■ What is required ■
Would you reproduce exactly the lines below from the one holding "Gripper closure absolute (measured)" through the one holding "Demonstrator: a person", inclusive, and no others?

[[ Dataset excerpt open ]]

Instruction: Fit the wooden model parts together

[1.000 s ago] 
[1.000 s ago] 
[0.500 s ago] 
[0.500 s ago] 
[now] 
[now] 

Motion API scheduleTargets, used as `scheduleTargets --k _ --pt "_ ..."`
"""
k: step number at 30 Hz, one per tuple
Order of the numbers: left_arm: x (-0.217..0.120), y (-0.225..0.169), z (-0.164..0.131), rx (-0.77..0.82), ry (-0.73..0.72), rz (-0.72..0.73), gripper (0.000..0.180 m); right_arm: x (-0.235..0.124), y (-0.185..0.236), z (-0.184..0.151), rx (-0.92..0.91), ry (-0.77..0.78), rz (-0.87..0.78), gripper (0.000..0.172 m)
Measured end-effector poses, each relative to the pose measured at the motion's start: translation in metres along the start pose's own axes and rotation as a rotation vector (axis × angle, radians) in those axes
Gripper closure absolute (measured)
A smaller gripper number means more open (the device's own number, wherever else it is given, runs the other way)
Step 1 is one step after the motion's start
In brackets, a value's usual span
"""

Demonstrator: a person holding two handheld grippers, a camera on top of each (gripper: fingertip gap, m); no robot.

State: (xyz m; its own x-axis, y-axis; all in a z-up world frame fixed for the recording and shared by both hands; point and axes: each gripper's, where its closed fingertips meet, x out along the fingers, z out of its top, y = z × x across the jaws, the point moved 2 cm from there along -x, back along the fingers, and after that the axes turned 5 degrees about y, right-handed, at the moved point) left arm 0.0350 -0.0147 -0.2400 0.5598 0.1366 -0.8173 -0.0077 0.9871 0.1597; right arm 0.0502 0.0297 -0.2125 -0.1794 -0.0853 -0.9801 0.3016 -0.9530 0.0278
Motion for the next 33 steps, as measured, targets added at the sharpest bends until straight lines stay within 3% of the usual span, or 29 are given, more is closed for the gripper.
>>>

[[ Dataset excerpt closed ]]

■ Written answer ■
Gripper closure absolute (measured)
A smaller gripper number means more open (the device's own number, wherever else it is given, runs the other way)
Step 1 is one step after the motion's start
In brackets, a value's usual span
"""

Demonstrator: a person holding two handheld grippers, a camera on top of each (gripper: fingertip gap, m); no robot.

The answer is complete.